I have made this letter longer than usual because I lack the time to make it shorter ...
... and my other CPU is a Ryzen 5950X :-) Blaise Pascal
From the beginning I have never had it in my mind to use a conversion tool to port C/C++ to HDL. Intuition told me right from the beginning that route is likely difficult though in the hands of master who knows the precise limitations and strengths of such a tool, when to thrust and when to parry so to speak, it might work a treat. In my experience such masters are not born they are made and what makes them is learning how to do it the "hard" way first which in this case means mastering HDL first. Before the dawn of CNC machining, in the UK an apprentice machinist wasn't allowed to touch a lathe or any machine tool for that matter, until he mastered the art of cutting with a hack saw and filing. During that time he acquired an intimacy with the materials he works with. He knows how they feel in his hands and that is good because then he knows the challenge his first lathe will have to overcome at some vague, intuitive, almost spiritual level.
Early on I decided that if I was going to pursue this I was going to become proficient in HDL or I was not going to pursue it at all. Now I am slowly realizing that doing the conversion "manually" probably isn't the best way either and I'm comfortable with that, it just means it might take a little longer. I think I'll have to work from first principles by which I mean understanding the problem and the math first then determining an algorithm amenable to HDL and finally coding it without polluting my mind with C++ (sorry Stroustrup, no offense intended). Maybe I can build or find something like libraries or modules to perform oft performed tasks but frankly I don't know if such constructs even exist in HDL. Guess I'll find out.
I'm going to order a XuLA2-LX25 . The Parallela looks good too but I don't want to wait long for one.
@Mac : yeah it's an area full of squirrels, alas. As some Parallella backer has pointed out : the inclusion of an FPGA via the particular Zynq chip is actually a tad cheaper ( not much, but lower none-the-less ) route to said FPGA ownership than otherwise ie. you could ignore the Epiphany chip and still have a bargain. Ouch !!! :-0
Here's another serial vs parallel contrast. Gauss when he was a mere lad annoyed his teacher so - by finishing work real quick and then asking for more - to the point where he was told to go away and add up the integers from 1 to 100 inclusive. Obviously the teacher was expecting some sort of sequential approach that would take the young Gauss a while to complete. But in a few minutes he returned with the correct answer by a clever ruse : you can group the factors in pairs such that each pair totals 101 ie. 1 with 100, 2 with 99, 3 with 98 etc. Their are fifty such pairs hence 50 * 101 = 5050 !!! :-)
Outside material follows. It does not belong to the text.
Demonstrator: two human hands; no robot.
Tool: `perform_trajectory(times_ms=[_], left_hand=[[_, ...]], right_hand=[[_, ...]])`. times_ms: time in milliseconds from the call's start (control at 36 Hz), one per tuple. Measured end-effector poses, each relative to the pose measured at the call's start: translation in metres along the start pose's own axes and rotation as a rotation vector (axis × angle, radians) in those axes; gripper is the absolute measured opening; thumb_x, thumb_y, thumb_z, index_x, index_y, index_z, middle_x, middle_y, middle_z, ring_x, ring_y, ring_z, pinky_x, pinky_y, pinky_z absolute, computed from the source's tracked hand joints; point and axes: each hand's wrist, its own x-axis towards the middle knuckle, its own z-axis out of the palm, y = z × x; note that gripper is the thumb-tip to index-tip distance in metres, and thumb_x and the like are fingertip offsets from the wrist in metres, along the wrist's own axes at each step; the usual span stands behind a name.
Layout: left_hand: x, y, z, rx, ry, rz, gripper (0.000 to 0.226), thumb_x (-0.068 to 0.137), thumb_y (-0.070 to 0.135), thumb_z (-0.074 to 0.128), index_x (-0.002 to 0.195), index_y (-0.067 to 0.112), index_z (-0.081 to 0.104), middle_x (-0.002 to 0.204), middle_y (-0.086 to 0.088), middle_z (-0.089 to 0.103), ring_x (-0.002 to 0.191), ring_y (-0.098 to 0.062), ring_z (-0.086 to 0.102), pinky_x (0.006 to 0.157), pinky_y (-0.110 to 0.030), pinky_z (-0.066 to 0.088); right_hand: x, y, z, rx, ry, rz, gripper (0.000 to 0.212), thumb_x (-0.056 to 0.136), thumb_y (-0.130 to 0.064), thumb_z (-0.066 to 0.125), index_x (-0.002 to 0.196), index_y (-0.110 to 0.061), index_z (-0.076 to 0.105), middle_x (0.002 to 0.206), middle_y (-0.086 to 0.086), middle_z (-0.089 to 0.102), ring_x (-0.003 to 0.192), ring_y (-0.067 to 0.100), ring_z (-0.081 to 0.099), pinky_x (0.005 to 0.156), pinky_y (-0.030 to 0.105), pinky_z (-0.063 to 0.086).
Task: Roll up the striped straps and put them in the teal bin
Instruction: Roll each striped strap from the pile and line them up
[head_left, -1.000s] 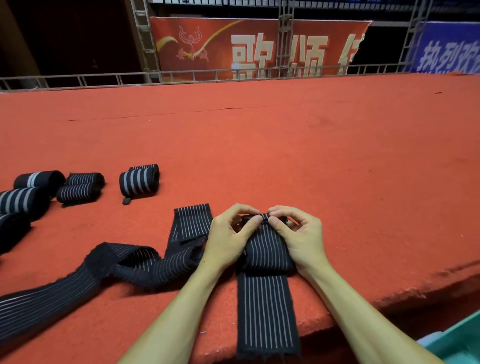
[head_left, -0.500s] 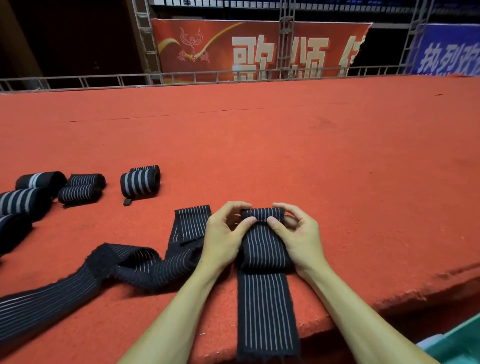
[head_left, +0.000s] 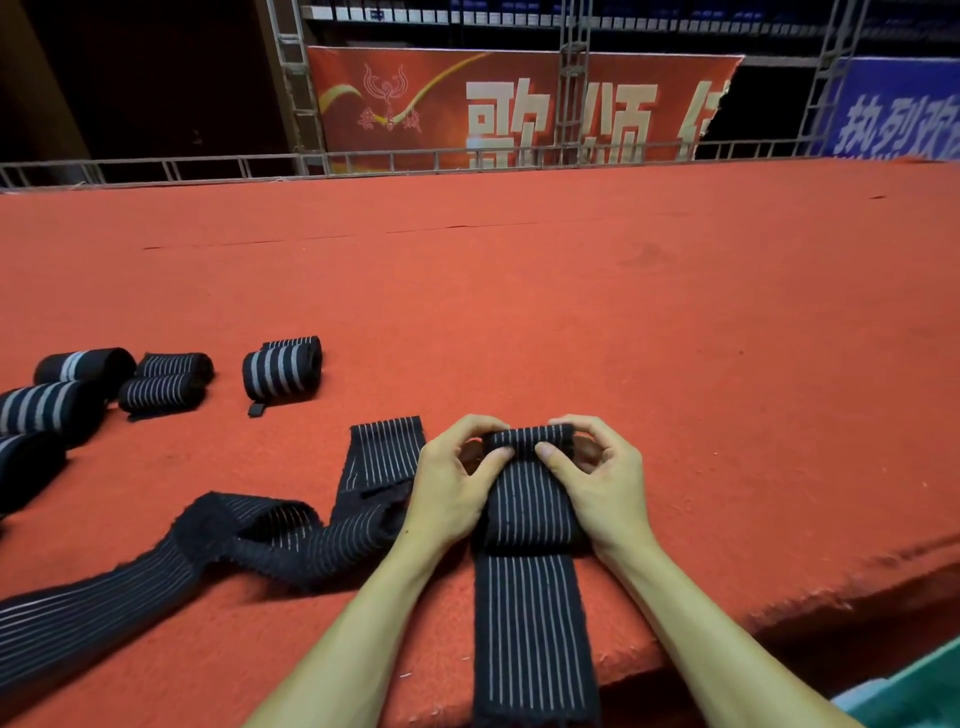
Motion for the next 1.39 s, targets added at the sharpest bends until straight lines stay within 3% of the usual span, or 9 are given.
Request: perform_trajectory(times_ms=[250, 389, 528, 667, 833, 972, 1222, 1306, 1389], left_hand=[[-0.001, -0.0022, 0.0008, -0.012, -0.017, 0.016, 0.029, 0.083, -0.009, 0.066, 0.088, 0.02, 0.066, 0.096, 0.002, 0.066, 0.088, -0.013, 0.065, 0.072, -0.022, 0.053], [-0.0013, -0.0016, 0.0021, -0.062, -0.067, -0.038, 0.027, 0.08, 0.013, 0.067, 0.088, 0.039, 0.065, 0.098, 0.005, 0.066, 0.09, -0.012, 0.067, 0.081, -0.021, 0.053], [-0.0004, -0.0006, 0.0014, -0.046, -0.048, -0.082, 0.017, 0.088, 0.012, 0.07, 0.093, 0.028, 0.066, 0.095, 0.013, 0.07, 0.086, -0.007, 0.068, 0.081, -0.019, 0.05], [-0.0001, -0.0021, 0.0003, 0.021, -0.076, -0.099, 0.013, 0.089, 0.029, 0.066, 0.101, 0.031, 0.066, 0.096, 0.014, 0.07, 0.091, -0.007, 0.067, 0.085, -0.031, 0.053], [-0.0019, 0.0011, -0.0013, 0.009, -0.013, -0.014, 0.035, 0.085, 0.004, 0.073, 0.1, 0.034, 0.063, 0.096, 0.02, 0.069, 0.084, -0.004, 0.066, 0.081, -0.019, 0.05], [-0.0018, 0.0024, -0.0009, -0.008, 0.023, -0.033, 0.039, 0.085, 0.001, 0.072, 0.103, 0.034, 0.063, 0.099, 0.023, 0.067, 0.085, -0.004, 0.067, 0.081, -0.024, 0.054], [-0.0017, 0.0019, 0.0017, -0.016, 0.015, -0.02, 0.031, 0.086, -0.002, 0.068, 0.093, 0.027, 0.059, 0.093, 0.019, 0.065, 0.083, -0.008, 0.066, 0.078, -0.033, 0.056], [-0.0026, 0.0038, 0.0036, -0.03, 0.013, 0.005, 0.03, 0.089, -0.004, 0.065, 0.093, 0.024, 0.057, 0.094, 0.016, 0.064, 0.087, -0.004, 0.064, 0.082, -0.023, 0.053], [-0.0022, 0.0051, 0.003, -0.029, 0.034, 0.025, 0.031, 0.09, -0.006, 0.062, 0.094, 0.024, 0.055, 0.093, 0.011, 0.063, 0.088, 0.001, 0.062, 0.082, -0.013, 0.048]], right_hand=[[0.0021, 0.0023, 0.0007, 0.028, -0.031, 0.028, 0.015, 0.086, -0.003, 0.071, 0.083, -0.018, 0.071, 0.08, -0.009, 0.073, 0.074, 0.001, 0.064, 0.072, 0.014, 0.046], [0.0017, 0.0032, -0.0012, 0.064, -0.016, 0.03, 0.02, 0.082, 0.003, 0.073, 0.088, -0.015, 0.071, 0.082, -0.006, 0.072, 0.077, 0.005, 0.064, 0.074, 0.019, 0.048], [0.0006, 0.0009, -0.0016, 0.103, -0.018, 0.045, 0.023, 0.081, 0.007, 0.072, 0.091, -0.013, 0.069, 0.084, -0.004, 0.072, 0.079, 0.007, 0.064, 0.077, 0.023, 0.05], [-0.0006, -0.0015, -0.0018, 0.135, -0.017, 0.051, 0.028, 0.081, 0.01, 0.071, 0.098, -0.011, 0.067, 0.088, -0.002, 0.071, 0.084, 0.008, 0.066, 0.08, 0.021, 0.052], [0.0006, 0.0002, -0.0006, 0.178, -0.005, 0.139, 0.028, 0.087, 0.003, 0.068, 0.11, -0.011, 0.063, 0.095, 0.008, 0.073, 0.087, 0.012, 0.069, 0.077, 0.021, 0.054], [0.0002, 0.0032, 0.0014, 0.191, -0.057, 0.236, 0.024, 0.09, -0.005, 0.067, 0.109, -0.017, 0.063, 0.09, 0.011, 0.074, 0.079, 0.015, 0.07, 0.065, 0.025, 0.054], [0.0001, -0.0023, -0.0007, 0.032, 0.024, 0.055, 0.027, 0.081, -0.001, 0.076, 0.098, -0.019, 0.067, 0.092, -0.007, 0.071, 0.085, 0.005, 0.067, 0.079, 0.025, 0.055], [-0.001, -0.0039, -0.0007, 0.04, 0.044, 0.028, 0.032, 0.081, -0.001, 0.076, 0.102, -0.024, 0.066, 0.096, -0.011, 0.072, 0.092, 0.007, 0.068, 0.084, 0.024, 0.054], [-0.0023, -0.0031, -0.0011, 0.076, 0.015, 0.067, 0.037, 0.082, -0.003, 0.075, 0.107, -0.028, 0.065, 0.099, 0.0, 0.073, 0.095, 0.017, 0.07, 0.084, 0.031, 0.057]])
Now a key point here is by using a sequential construct the time to do that grows linearly with the upper operand ( 100 + ) - the teacher's intent - but Gauss's method is fairly flat when you increase the upper operand. His goes like the logarithm of the upper operand or if you like the number of decimal digits to encode that ( as that determines the number of operations for a long multiplication ).
So here be squirrels. It took knowledge of a pattern specific to the problem domain ( certain pairings of operands give an invariant ) to defeat brute force aka bland FOR looping. Provided the operands are bounded ( and in what digital circuit aren't they ? ) then for this problem a concurrent approach using fixed length operand representation will beat a sequential device for all but maybe the smallest values.
Cheers, Mike.
I have made this letter longer than usual because I lack the time to make it shorter ...
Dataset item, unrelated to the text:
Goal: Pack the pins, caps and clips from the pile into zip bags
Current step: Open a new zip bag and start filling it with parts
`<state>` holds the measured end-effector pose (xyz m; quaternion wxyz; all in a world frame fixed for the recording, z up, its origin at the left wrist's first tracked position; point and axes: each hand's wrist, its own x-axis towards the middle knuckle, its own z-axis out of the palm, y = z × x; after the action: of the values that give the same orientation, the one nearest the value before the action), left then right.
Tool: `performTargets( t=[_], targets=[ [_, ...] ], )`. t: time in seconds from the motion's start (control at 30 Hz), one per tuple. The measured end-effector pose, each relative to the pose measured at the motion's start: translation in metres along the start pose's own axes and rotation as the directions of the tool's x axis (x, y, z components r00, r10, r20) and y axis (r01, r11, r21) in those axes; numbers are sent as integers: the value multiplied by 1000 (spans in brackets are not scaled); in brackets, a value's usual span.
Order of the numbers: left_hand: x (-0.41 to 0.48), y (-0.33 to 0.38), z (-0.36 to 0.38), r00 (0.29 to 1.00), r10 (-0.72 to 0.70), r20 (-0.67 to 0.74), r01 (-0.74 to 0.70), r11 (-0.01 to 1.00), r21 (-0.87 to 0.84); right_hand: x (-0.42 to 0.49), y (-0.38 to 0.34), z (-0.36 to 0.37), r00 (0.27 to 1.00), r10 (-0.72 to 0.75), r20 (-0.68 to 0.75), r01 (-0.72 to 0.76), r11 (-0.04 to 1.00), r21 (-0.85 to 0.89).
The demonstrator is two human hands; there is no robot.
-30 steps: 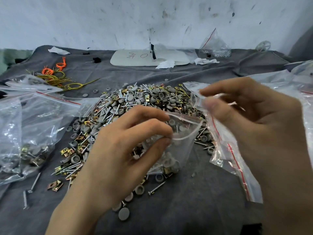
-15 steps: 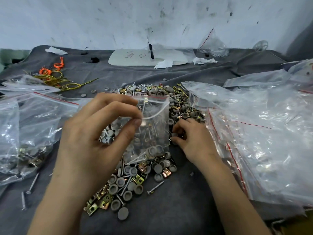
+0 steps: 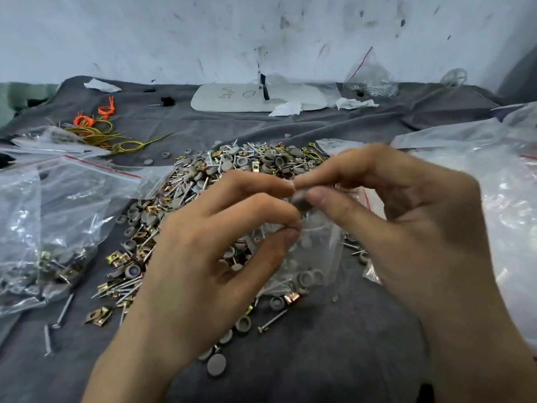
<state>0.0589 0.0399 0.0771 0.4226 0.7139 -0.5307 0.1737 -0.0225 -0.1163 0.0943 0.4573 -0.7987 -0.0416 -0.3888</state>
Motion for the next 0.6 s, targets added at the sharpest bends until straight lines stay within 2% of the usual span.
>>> performTargets(
  t=[0.07, 0.17, 0.23, 0.27, 0.33, 0.4, 0.43, 0.5, 0.6],
  targets=[
    [-1, -1, 1, 1000, -4, -7, 4, 1000, -20, 0, 0, -2, 1000, -9, 7, 9, 999, -41],
    [-4, -10, 1, 997, -39, -62, 34, 996, -86, 1, 1, -11, 991, -12, -130, 12, 1000, 2],
    [-6, -19, -2, 992, -81, -96, 66, 986, -151, 2, 11, -17, 972, 63, -228, -64, 998, 2],
    [-8, -23, -4, 989, -90, -115, 72, 985, -154, 2, 21, -18, 963, 138, -230, -146, 989, -17],
    [-10, -32, -10, 985, -85, -152, 66, 990, -126, 2, 50, -11, 926, 361, -109, -374, 916, -146],
    [-12, -39, -14, 980, -82, -184, 62, 992, -111, -3, 80, 5, 835, 548, 61, -495, 794, -354],
    [-13, -42, -16, 977, -82, -194, 61, 992, -111, -6, 92, 14, 794, 599, 104, -497, 738, -455],
    [-14, -45, -18, 977, -81, -197, 63, 993, -99, -11, 105, 27, 762, 637, 121, -452, 656, -605],
    [-14, -47, -19, 976, -81, -203, 67, 995, -76, -13, 108, 35, 783, 616, 79, -395, 593, -702]
  ],
)
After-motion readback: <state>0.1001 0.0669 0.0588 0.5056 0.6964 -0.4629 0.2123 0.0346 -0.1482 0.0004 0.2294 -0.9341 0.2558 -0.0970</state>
... and my other CPU is a Ryzen 5950X :-) Blaise Pascal
Sure, doing it "properly" straight in HDL is probably necessary for the most efficient result. However, this does take serious development effort. And just look around how quickly projects are transitioning to GPUs, OpenCL, SSE, AVX etc. Some are able to do some of it, others aren't. And by going this route you (at least initially) suddenly have to develop and update one more code branch, which might work in a fundamentally different way. That's no joy for projects which are already limited by man-power.
I've once read a statement from some programmer: "I write all my programs in assembler and do not waste a single bit of memory or clock cycle. That's how all programming should be done." - which IMO is completely rubbish. You have to use the right tool for the job. Creating the perfect program is of no use if the first stable version is ready 10 years after it is not being needed any more.
Perhaps converting from OpenCL or CUDA is easier than straight C/C++? The reason being that these languages are fundamentally laid out for parallel problems, and it's surely easier to copy small synthesized blocks as often as possible than to synthesize one complicated block.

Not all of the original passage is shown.